However, since the evaluation values are often in a trade-off relationship, and it is difficult to obtain evaluation values that satisfy all the design goals, the GA operation unit 2 of the present embodiment has room for a plurality of design goals. Thermal evaluation element O _total Are integrated and evaluated by a linear function (equation (1) shown below).
[Expression 1]

[0014]
FIG. 2 shows a table that is stored in the database 1 and that shows a function for evaluating the indoor thermal environment used in the equation (1) and calculation conditions for this function.
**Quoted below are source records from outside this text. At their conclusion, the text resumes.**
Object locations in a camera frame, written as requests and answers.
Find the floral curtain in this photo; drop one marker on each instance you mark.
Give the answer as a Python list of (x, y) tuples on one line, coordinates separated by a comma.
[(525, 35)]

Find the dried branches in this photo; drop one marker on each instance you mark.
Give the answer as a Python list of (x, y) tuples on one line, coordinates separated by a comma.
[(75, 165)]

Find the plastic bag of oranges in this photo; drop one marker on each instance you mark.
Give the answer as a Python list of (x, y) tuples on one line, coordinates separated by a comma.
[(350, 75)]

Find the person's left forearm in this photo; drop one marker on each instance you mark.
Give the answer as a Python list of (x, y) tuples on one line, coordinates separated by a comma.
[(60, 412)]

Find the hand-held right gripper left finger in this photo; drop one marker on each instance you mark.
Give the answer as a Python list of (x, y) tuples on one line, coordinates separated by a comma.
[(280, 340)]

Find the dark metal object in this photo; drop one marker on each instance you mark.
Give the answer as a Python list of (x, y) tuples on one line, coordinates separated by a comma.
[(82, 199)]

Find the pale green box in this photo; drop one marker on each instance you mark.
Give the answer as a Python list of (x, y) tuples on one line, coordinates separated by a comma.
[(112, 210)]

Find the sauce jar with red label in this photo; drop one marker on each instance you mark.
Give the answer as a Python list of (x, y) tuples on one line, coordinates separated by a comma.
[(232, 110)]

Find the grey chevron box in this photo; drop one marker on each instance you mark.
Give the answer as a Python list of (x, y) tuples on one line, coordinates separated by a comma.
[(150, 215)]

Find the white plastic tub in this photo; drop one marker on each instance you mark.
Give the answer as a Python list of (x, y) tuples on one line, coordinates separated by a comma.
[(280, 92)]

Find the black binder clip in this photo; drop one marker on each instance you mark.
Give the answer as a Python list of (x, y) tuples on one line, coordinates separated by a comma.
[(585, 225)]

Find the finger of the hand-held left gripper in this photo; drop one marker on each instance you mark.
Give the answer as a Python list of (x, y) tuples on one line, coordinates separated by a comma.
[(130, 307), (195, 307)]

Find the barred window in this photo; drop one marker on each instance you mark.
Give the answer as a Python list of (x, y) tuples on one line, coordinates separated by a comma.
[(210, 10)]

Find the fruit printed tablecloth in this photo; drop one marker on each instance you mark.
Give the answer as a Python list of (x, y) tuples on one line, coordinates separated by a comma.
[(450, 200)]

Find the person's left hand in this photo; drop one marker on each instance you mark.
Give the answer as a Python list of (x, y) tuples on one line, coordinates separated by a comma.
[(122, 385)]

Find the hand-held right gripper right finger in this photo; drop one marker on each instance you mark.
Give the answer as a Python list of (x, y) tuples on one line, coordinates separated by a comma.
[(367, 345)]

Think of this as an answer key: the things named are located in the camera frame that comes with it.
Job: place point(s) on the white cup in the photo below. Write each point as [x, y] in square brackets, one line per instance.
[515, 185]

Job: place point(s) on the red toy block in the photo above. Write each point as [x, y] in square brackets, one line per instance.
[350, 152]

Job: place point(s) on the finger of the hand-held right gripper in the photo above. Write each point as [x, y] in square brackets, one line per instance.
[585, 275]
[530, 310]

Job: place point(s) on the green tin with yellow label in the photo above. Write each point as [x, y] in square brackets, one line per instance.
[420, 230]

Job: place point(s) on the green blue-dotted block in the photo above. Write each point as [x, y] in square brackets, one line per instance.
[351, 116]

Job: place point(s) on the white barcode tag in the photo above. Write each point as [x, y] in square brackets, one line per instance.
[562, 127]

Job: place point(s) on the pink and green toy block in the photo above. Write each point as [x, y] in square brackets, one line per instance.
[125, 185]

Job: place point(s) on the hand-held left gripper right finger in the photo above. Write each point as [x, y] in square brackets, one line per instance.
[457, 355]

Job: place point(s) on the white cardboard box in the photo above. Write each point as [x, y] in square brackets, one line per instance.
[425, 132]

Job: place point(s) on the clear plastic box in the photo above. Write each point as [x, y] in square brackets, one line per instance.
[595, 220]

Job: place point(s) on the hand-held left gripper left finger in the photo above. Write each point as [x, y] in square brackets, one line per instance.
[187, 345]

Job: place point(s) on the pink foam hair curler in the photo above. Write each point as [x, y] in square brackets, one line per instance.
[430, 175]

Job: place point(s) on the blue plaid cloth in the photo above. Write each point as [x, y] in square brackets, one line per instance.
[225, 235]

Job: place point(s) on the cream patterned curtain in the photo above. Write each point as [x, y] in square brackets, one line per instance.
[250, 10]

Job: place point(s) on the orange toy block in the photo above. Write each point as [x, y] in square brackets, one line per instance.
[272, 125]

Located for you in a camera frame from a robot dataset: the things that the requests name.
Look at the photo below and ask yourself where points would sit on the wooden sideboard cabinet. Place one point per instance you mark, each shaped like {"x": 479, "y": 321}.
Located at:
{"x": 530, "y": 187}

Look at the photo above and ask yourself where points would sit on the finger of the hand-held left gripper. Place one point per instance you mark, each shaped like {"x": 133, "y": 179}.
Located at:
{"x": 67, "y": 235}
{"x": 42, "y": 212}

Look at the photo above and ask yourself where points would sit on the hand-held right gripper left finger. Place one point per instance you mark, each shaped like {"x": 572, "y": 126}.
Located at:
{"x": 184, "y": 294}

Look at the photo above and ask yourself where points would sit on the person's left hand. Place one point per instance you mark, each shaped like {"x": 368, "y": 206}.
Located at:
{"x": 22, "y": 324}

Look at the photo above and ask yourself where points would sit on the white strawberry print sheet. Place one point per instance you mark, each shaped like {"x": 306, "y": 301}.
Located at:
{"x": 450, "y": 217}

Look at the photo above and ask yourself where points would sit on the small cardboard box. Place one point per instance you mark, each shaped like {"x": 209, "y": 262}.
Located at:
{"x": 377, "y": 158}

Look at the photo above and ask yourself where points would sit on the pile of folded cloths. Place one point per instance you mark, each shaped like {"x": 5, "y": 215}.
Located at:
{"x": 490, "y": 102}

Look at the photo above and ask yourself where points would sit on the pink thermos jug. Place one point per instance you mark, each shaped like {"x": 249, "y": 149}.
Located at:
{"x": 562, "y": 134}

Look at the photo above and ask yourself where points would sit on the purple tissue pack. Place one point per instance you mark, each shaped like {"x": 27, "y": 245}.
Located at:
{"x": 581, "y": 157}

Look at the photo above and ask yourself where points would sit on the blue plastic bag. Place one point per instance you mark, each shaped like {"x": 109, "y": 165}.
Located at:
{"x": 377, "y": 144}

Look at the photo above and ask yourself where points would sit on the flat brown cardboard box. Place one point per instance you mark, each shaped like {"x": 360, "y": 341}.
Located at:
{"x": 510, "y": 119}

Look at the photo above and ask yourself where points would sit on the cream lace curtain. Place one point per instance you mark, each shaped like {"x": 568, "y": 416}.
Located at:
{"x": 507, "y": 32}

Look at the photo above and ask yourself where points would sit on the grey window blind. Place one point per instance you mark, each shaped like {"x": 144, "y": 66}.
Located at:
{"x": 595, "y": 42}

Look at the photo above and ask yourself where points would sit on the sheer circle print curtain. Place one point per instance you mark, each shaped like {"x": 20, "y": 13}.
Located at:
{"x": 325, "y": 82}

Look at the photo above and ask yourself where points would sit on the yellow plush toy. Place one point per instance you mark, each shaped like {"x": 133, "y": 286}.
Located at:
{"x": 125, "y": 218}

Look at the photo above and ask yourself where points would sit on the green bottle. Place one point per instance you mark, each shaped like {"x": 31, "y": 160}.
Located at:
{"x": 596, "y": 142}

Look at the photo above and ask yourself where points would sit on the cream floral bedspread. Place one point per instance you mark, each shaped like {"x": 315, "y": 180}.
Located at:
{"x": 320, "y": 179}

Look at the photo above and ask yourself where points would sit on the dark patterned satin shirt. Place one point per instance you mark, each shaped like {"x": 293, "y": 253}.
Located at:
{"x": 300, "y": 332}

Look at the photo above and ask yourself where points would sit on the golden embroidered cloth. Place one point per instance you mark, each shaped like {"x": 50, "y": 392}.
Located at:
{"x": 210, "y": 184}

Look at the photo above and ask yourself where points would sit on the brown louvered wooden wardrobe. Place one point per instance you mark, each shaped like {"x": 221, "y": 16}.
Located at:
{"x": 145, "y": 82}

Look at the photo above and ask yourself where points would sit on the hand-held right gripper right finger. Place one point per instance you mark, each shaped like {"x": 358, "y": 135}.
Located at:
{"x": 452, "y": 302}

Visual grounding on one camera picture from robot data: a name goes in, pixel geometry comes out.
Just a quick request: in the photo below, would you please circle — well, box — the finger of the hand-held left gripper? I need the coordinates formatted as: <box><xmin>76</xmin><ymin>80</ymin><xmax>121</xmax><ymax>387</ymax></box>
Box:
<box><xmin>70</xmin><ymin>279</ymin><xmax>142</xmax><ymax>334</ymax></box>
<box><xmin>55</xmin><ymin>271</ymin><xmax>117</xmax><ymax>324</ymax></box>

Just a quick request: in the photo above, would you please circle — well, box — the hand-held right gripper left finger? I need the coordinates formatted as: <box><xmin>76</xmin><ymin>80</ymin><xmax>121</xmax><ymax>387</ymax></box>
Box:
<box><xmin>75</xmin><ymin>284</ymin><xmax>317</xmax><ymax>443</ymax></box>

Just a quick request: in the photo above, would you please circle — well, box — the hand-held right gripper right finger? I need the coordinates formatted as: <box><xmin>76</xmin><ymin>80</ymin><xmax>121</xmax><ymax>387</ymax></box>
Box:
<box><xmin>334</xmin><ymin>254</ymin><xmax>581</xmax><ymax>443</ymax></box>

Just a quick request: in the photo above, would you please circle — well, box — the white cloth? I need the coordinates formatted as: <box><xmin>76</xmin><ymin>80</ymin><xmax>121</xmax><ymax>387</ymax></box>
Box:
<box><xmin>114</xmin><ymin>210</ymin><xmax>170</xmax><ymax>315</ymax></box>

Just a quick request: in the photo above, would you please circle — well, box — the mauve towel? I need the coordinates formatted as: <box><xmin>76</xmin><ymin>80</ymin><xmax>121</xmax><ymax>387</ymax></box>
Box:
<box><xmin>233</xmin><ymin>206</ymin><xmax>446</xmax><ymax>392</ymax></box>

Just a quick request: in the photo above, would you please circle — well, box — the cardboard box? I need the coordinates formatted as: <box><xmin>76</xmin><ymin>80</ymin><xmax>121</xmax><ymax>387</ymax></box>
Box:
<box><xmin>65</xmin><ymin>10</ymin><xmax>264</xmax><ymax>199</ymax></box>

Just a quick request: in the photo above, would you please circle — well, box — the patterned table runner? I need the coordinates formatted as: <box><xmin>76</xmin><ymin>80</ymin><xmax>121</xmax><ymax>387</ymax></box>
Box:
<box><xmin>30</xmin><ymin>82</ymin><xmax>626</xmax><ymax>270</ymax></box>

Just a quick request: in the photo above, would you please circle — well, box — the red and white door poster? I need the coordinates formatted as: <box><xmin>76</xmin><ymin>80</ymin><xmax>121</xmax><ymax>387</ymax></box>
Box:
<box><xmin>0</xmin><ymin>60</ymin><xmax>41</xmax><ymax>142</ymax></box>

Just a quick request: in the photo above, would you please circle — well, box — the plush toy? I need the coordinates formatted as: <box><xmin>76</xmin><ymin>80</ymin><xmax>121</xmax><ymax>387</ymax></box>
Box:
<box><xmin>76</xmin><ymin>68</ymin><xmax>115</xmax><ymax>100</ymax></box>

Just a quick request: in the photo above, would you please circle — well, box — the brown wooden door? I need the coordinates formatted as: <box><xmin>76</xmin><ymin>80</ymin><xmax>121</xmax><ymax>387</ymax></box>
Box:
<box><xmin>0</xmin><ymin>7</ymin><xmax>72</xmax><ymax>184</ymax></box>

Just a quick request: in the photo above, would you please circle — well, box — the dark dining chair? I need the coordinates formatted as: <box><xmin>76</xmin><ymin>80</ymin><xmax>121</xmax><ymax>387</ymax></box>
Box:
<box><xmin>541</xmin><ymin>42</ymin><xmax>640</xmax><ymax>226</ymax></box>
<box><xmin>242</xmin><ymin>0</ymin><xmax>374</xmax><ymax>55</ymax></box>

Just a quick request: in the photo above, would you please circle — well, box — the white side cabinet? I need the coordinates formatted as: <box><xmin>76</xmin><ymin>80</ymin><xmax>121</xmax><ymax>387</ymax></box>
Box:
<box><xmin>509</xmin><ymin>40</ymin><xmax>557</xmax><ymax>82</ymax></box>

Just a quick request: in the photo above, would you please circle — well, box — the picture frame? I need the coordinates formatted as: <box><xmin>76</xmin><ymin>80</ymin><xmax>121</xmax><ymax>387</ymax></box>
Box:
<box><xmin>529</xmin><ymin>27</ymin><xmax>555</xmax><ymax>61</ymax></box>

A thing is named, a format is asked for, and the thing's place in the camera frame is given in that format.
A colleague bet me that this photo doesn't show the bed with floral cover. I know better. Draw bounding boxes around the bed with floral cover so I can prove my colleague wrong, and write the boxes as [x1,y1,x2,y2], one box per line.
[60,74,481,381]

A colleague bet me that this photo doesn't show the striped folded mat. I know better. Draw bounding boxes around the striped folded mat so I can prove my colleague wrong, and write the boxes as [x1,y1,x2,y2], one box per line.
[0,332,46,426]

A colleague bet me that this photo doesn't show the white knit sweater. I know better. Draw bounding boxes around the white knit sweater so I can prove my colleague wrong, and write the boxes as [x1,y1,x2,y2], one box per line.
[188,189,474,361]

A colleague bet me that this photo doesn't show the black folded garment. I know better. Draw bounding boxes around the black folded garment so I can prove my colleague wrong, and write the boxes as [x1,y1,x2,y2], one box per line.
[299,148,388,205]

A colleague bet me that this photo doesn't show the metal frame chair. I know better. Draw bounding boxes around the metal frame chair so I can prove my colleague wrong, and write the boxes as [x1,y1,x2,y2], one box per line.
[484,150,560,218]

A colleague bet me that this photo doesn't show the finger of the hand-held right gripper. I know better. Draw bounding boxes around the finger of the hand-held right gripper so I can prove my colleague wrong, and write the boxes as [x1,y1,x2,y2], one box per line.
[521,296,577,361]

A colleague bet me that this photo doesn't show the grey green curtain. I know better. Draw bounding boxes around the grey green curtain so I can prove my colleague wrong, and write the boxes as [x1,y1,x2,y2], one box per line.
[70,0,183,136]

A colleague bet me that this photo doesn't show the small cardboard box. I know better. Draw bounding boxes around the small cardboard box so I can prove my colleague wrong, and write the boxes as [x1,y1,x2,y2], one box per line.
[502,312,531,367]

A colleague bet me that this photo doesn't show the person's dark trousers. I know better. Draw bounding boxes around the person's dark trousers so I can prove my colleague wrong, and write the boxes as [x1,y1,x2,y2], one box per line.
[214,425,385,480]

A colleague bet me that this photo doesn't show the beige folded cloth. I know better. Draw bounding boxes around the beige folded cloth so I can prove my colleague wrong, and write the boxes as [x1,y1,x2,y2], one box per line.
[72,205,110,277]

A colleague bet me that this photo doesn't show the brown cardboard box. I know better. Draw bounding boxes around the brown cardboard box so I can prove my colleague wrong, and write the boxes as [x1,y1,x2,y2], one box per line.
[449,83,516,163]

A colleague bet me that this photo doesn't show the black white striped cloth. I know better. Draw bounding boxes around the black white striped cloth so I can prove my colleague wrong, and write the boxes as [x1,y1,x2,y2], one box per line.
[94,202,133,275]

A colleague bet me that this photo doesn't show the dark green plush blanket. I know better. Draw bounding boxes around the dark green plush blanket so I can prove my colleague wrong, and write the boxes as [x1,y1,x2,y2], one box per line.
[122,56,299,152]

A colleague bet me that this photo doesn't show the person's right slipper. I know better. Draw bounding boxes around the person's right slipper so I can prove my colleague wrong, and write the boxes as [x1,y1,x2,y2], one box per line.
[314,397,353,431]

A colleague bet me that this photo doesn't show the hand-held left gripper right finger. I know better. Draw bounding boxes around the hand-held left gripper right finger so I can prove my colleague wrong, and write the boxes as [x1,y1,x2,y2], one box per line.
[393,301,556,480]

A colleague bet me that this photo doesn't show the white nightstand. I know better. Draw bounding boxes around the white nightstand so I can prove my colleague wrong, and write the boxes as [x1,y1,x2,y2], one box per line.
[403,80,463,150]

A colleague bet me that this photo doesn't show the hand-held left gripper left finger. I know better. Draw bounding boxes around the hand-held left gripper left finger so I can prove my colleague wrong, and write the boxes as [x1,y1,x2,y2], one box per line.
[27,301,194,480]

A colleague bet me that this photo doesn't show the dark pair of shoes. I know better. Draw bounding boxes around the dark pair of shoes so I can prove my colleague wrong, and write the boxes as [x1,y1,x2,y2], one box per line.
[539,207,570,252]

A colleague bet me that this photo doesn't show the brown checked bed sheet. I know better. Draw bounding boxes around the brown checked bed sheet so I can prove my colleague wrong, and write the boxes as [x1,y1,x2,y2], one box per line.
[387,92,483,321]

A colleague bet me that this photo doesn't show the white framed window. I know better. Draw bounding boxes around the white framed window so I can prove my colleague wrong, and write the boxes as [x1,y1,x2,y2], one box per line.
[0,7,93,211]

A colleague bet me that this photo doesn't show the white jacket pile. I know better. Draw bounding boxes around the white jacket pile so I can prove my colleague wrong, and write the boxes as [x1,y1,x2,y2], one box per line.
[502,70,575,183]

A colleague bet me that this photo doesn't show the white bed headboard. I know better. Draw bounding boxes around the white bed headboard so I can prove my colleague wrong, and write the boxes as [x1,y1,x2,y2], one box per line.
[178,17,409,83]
Each function and its calculation conditions will be described below.
That is, in the function of PMV of each human body model in (a) above, the weight function G (i) is “0.125” when | PMV | is less than 1, and when | PMV | It is defined as “0.0”.
In the PMV function of each human body model, the individual evaluation function D (i) is defined as “1.0− | PMV |”.
Further, in the PMV function of each human body model, the reference quantity N (i) for dimensionless is defined as “1.0”.
[0015]
In the function of the air conditioning energy with respect to the heat input amount of air conditioning of the radiant panel in (b) above, the weight function G (i) is defined as “0.3”.
In the function of air conditioning energy, the individual evaluation function D (i) is “Q _total -Q _panel Is defined.
Where Q _total Is the indoor air conditioning load, Q _panel Is the air conditioning energy borne by the radiant panel.
Further, in the PMV function of each human body model, the reference quantity N (i) for non-dimensionalization is “Q”. _total Is defined.
[0016]
In the function of the vertical temperature difference in (c) above, the weighting function G (i) is defined as “0.2” when the vertical temperature difference T is smaller than “2.0”, and the vertical temperature difference T is “2”. It is defined as “0.0” when it is larger than “0.0”.
Further, in the function of the vertical temperature difference, the individual evaluation function D (i) is defined as “2.0−vertical temperature difference”.
Further, in the PMV function of each human body model, the reference quantity N (i) for non-dimensionalization is defined as “2.0”.
Here, “i” corresponds to each design parameter in the combination.
Then, the GA operation unit 2 obtains an individual evaluation value obtained by multiplying the individual evaluation function D (i) by the weight function G (i) and dividing by the reference amount N (i) for each design parameter.
As a result, the GA operation unit 2 adds the individual evaluation values of all the design parameters included in the combination according to the expression (1), and uses this integrated value as O _total Is calculated.
[0017]
The GA operation unit 2 performs a radiation / conduction coupled simulation based on the design parameters searched by the GA method under the conditions of the table shown in FIG.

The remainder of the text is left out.